> Exercise prompt: Everything in the data below is left aside except the lines from the one containing "A thing is named, a" through the one containing "Should you be"; repeat those exactly.

> Recorded data:
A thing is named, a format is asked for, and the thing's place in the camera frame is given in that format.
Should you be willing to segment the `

--

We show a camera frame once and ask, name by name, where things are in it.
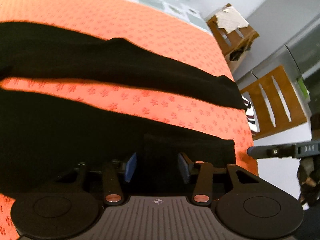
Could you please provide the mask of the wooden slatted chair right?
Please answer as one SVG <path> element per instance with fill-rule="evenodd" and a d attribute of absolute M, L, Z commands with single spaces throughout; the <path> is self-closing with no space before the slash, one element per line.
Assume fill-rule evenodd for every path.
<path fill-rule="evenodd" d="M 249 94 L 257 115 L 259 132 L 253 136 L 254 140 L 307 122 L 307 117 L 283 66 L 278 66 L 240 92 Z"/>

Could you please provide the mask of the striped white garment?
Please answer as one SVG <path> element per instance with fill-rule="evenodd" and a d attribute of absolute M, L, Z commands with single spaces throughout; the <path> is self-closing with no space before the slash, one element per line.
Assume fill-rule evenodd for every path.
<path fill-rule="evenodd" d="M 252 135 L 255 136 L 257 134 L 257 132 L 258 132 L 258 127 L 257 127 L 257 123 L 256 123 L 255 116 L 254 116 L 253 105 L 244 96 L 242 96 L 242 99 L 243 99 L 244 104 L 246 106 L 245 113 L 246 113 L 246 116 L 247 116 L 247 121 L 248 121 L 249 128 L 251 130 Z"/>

> Response to the task:
A thing is named, a format is asked for, and the thing's place in the camera frame is given in that format.
Should you be willing to segment the `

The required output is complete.